### Provided data

◆ ◆ ◆ ◆ ◆

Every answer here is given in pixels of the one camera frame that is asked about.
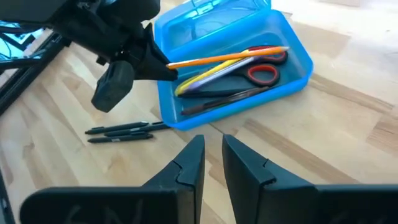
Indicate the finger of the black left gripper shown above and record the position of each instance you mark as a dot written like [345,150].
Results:
[152,65]

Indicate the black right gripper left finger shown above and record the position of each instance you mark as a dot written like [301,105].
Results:
[183,193]

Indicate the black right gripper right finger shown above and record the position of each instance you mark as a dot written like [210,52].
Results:
[258,193]

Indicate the yellow highlighter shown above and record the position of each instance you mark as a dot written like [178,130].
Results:
[199,79]

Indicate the orange pencil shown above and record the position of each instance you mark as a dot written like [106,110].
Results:
[230,56]

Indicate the dark brown pencil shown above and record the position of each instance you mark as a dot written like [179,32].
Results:
[224,101]

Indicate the light purple pencil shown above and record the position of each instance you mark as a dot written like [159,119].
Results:
[236,67]

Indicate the blue translucent plastic supply box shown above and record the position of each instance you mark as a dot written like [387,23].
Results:
[233,109]

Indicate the black metal frame rail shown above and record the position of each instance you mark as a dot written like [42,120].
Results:
[31,73]

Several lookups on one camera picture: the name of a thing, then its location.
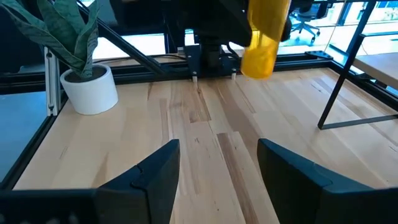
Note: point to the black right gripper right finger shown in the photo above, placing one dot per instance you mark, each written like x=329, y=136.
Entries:
x=298, y=199

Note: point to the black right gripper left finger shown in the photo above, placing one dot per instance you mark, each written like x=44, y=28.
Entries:
x=140, y=202

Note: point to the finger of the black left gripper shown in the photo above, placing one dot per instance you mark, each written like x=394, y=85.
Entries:
x=237, y=21
x=286, y=29

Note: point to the orange medicine bottle white cap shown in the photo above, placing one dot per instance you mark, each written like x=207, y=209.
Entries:
x=261, y=56

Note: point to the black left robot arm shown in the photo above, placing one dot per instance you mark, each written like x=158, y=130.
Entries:
x=211, y=59

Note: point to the black office chair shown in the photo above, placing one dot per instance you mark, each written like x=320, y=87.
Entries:
x=306, y=18

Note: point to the green leafy plant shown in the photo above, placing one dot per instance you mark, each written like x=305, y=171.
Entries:
x=62, y=34

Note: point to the wooden shelf black metal frame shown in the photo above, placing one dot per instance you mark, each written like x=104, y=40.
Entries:
x=382, y=67

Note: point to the black aluminium table frame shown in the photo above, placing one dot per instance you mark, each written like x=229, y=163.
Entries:
x=133, y=76

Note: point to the silver aluminium frame bracket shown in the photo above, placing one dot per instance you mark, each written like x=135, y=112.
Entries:
x=52, y=84

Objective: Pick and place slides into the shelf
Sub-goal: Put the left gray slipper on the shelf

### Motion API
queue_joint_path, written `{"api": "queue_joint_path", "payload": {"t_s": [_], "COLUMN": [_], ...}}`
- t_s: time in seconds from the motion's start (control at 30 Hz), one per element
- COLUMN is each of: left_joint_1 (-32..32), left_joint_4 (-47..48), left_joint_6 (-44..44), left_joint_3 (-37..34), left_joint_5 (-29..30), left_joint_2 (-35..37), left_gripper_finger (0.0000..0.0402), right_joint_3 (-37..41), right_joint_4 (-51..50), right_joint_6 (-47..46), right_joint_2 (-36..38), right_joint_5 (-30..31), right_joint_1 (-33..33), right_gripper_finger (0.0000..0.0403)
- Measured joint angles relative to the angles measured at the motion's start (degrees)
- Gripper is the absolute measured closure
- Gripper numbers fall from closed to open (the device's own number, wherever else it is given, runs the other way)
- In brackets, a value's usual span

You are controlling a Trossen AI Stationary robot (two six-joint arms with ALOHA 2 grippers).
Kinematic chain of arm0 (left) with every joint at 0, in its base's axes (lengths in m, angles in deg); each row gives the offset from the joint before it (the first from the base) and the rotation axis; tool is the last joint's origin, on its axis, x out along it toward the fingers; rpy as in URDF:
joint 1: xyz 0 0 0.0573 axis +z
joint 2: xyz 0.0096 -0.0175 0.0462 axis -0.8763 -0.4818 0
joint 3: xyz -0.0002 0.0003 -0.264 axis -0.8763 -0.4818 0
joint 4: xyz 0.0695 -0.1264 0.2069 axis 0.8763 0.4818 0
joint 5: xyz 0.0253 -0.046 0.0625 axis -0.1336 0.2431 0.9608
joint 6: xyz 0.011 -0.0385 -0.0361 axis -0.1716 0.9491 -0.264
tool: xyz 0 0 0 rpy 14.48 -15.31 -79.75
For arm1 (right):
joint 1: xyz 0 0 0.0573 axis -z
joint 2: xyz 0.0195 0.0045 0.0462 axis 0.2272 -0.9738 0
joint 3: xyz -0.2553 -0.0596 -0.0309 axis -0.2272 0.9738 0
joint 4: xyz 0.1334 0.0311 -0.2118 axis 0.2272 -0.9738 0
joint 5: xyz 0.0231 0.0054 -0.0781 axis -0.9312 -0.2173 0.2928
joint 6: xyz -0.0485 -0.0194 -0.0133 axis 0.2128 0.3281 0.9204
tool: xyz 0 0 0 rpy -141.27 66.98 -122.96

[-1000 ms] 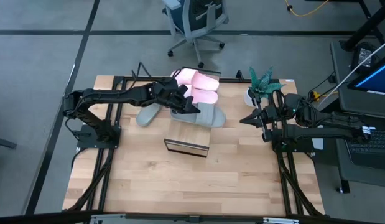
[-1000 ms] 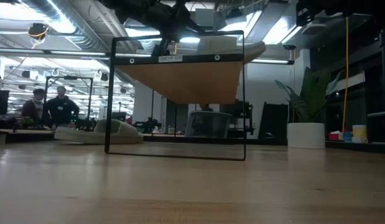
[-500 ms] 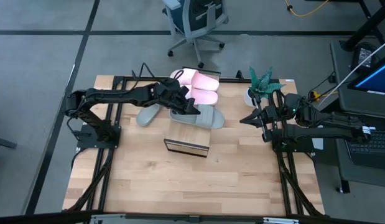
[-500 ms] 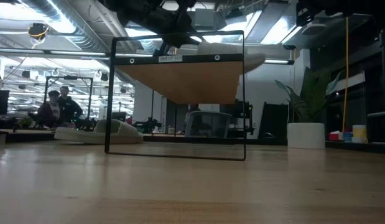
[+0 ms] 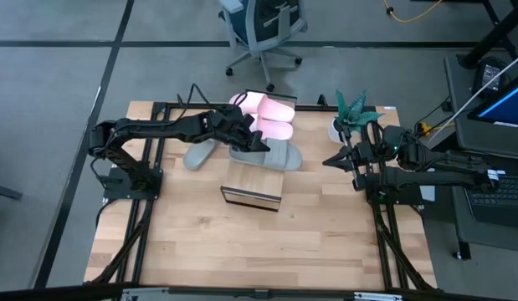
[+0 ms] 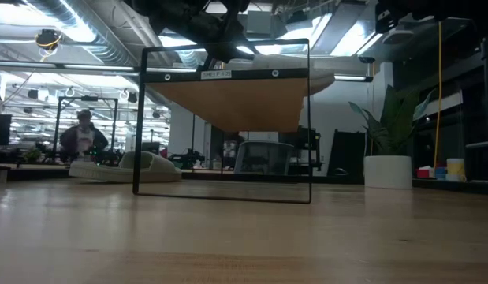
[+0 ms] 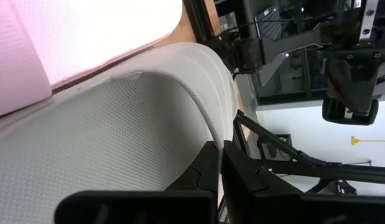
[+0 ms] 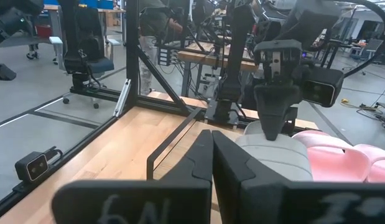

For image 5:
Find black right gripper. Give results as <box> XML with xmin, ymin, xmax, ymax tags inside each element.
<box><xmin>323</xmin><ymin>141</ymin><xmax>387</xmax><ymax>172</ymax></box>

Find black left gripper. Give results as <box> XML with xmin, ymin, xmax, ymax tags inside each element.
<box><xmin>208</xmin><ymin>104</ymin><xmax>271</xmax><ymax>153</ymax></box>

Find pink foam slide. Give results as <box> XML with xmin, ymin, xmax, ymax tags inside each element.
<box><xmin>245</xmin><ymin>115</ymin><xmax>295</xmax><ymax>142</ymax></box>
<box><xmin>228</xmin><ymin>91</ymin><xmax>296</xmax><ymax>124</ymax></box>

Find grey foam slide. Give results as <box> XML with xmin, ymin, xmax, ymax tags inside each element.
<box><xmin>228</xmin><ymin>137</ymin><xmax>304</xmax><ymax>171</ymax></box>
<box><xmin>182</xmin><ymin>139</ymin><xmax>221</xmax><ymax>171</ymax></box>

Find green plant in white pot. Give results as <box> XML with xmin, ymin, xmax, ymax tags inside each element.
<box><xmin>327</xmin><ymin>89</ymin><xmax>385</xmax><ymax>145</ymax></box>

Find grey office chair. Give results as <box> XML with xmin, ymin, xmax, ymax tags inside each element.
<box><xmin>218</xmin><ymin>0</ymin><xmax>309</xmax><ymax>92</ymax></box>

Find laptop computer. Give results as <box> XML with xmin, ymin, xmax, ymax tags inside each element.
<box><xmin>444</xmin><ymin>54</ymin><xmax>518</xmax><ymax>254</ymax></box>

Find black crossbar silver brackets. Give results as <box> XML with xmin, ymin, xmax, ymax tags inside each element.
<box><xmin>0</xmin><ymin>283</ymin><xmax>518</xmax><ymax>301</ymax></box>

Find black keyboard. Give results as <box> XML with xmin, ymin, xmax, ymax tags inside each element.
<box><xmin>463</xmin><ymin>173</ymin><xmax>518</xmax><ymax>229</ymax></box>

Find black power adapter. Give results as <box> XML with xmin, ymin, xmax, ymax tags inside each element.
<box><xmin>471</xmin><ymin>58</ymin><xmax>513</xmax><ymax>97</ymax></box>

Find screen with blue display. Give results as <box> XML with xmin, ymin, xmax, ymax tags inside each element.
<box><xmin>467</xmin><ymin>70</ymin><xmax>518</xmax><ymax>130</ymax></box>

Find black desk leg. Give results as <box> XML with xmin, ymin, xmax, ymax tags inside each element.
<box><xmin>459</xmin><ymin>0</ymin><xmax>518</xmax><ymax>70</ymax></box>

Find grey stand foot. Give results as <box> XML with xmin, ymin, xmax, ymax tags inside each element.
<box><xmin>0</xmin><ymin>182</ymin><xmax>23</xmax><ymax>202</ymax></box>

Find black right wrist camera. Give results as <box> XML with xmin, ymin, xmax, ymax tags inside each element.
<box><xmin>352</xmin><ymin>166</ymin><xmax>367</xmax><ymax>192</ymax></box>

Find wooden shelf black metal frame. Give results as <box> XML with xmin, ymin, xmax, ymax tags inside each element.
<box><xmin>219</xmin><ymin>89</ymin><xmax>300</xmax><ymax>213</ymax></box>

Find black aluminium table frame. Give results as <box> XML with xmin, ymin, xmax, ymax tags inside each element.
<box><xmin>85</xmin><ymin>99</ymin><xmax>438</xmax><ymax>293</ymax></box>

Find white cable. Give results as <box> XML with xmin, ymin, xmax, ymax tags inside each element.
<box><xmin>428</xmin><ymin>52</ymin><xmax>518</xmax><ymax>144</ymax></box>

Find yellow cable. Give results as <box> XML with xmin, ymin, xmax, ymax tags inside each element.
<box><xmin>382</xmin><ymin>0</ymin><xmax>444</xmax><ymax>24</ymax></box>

◆ ◆ ◆ ◆ ◆

### What to do
Find and copy each line above holding "plant".

### Answer box
Note: point to the green leafy plant shown in the photo above, placing one dot per instance you mark, each written like x=305, y=171.
Find green plant in white pot. Give results as <box> XML with xmin, ymin, xmax, ymax tags inside each element.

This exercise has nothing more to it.